Chemical process to repurpose rubber waste
A technique to transform discarded rubber tyres into precursors for epoxy resins.
This offers an alternative to pyrolysis that chemically recycles rubber through high-temperature decomposition, generating harmful by-products like benzene and dioxins.
Rubber is composed of polymers cross-linked into a 3D network, making these materials difficult to recycle.
Researchers at the University of North Carolina-Chapel Hill, USA, explain how traditional methods for breaking down rubber focus on two main approaches. De-vulcanisation, which breaks sulphur cross-links but weakens the polymer’s mechanical properties, and cleavage of the polymer backbones using oxidative or catalytic methods, which often result in complex, low-value by-products.
'Our research seeks to overcome these challenges by developing a method that breaks down rubber into functional materials that possess value even as a mixture,' says Assistant Professor Aleksandr V. Zhukhovitskiy.
They used different kinds of rubber, including post-consumer crushed rubber based on polyisoprene. The researchers claim to have achieved their results at 35-50°C in aqueous media.
The ability to break down the rubber and turn it into a soluble material with amine groups that could be used to manufacture materials like epoxy resins in six hours is reliant on the chemical reaction.
In a test with a model polymer, they reduced its molecular weight from 58,100g/mol to about 400g/mol.
Zhukhovitskiy’s describes how they came to 'the realisation that cationic aza-Cope rearrangements of aminated diene polymers would effectively transpose transiently generated side-chain iminium groups to the backbone of the polymers, where their hydrolysis would cleave the chains.
'Furthermore, cationic aza-Cope rearrangements are well-known to be highly efficient and to proceed at moderate temperatures in aqueous media. Notably, the deconstruction chemistry is inherently reversible, and we hypothesise that the equilibrium is driven toward products by the increase in entropy through the deconstruction process'.
The epoxy resins tested reportedly had strengths of ~1MPa. Although Zhukhovitskiy notes that value will vary as a function of the initial rubber composition, level of amine incorporation and structure of the epoxide-containing building block.
A commercial phospholene oxide (CAS:707-61-9) was a key catalyst to synthesise the sulphur diimide reagent for the amination of rubber. (S)-(+)-10-camphorsulphonic acid catalyses the aza-Cope rearrangement.
Following the reaction, some components ended up being incorporated into the polymers, and some were converted into by-products like CO₂, isobutylene, SO₂ and pyridinium chloride.

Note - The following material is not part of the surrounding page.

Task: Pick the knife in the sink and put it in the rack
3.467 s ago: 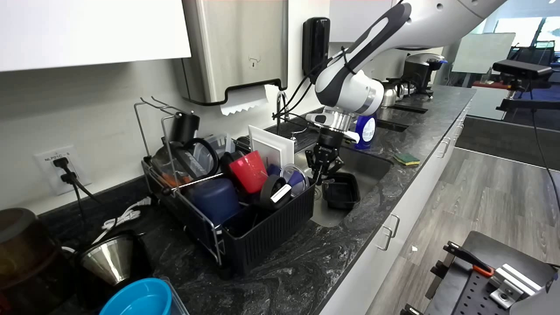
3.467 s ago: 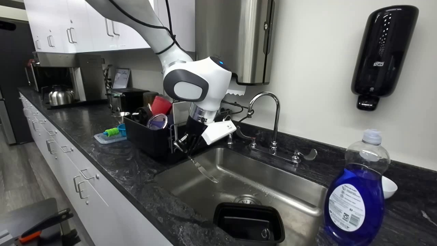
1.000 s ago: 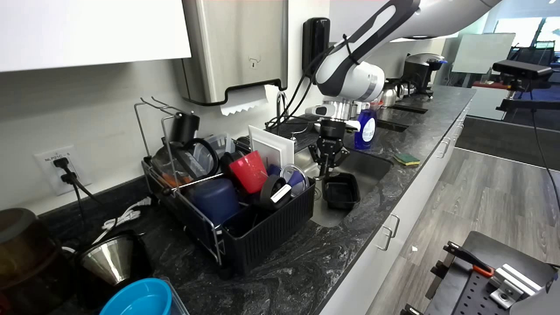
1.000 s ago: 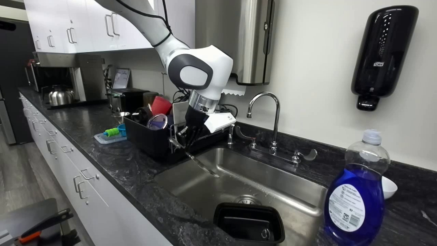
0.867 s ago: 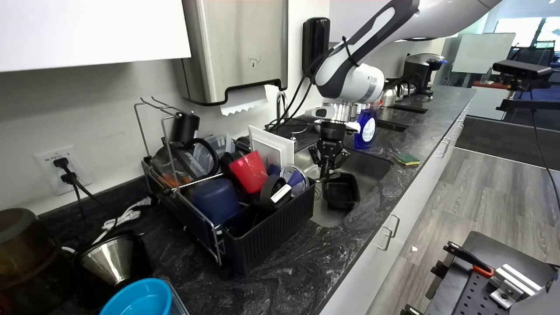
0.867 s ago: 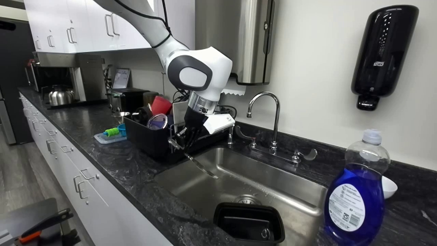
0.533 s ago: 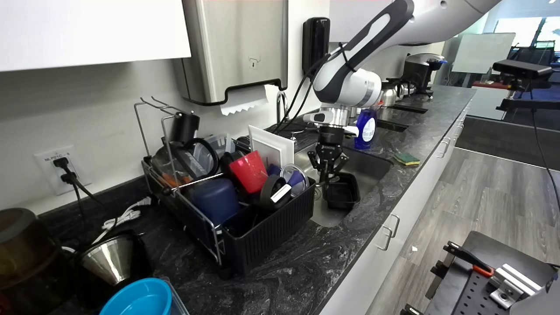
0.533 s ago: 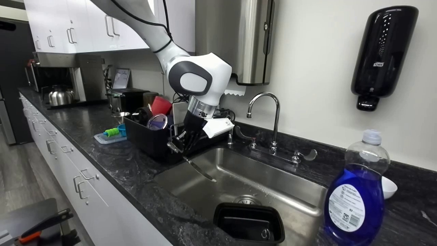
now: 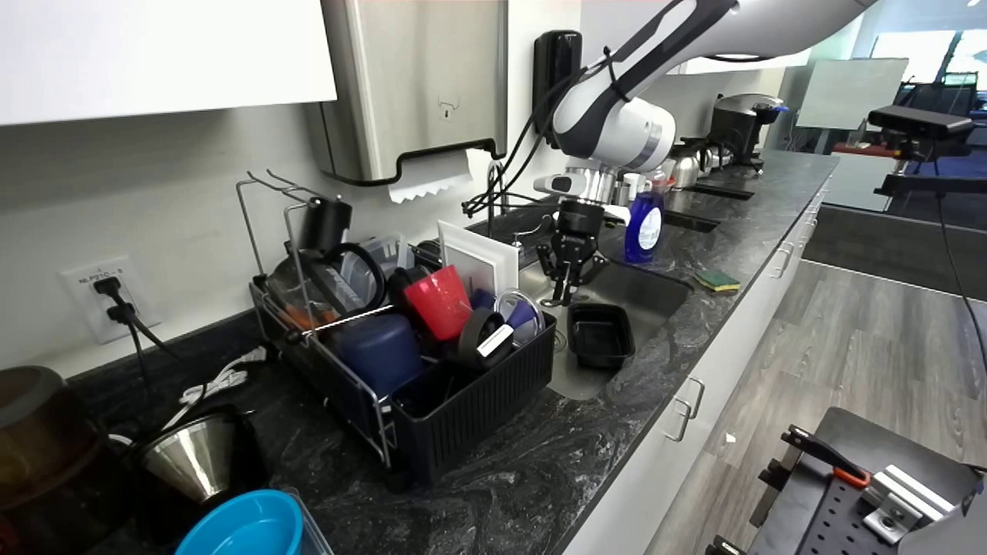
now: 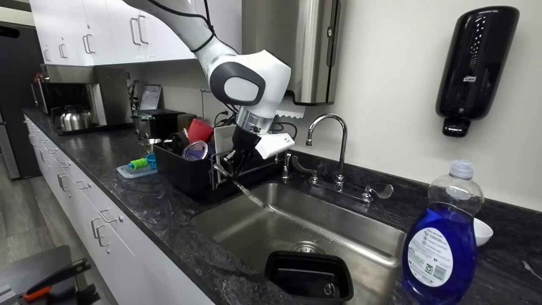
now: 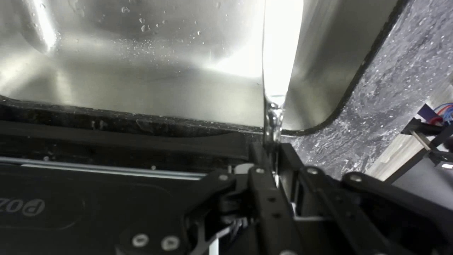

At the scale they were working at, the scientists did not attempt to capture and further break down any of the by-products.
The researchers have evaluated the process using the Environmental Impact Factor (E-factor) – a measure of waste generated relative to the product yield.
The overall complete E-factor is 1,469.3, and the simple E-factor is 35.7. The larger value reflects a scenario where solvents used in the process are not recycled, and the smaller value assumes complete solvent recycling.
The team is exploring greener solvent systems and alternative reaction conditions to reduce waste generation.
They are currently looking for funding to transition research from laboratory scale to multi-kilogramme scale. The team believes this is possible with further process optimisation in collaboration with chemical engineers.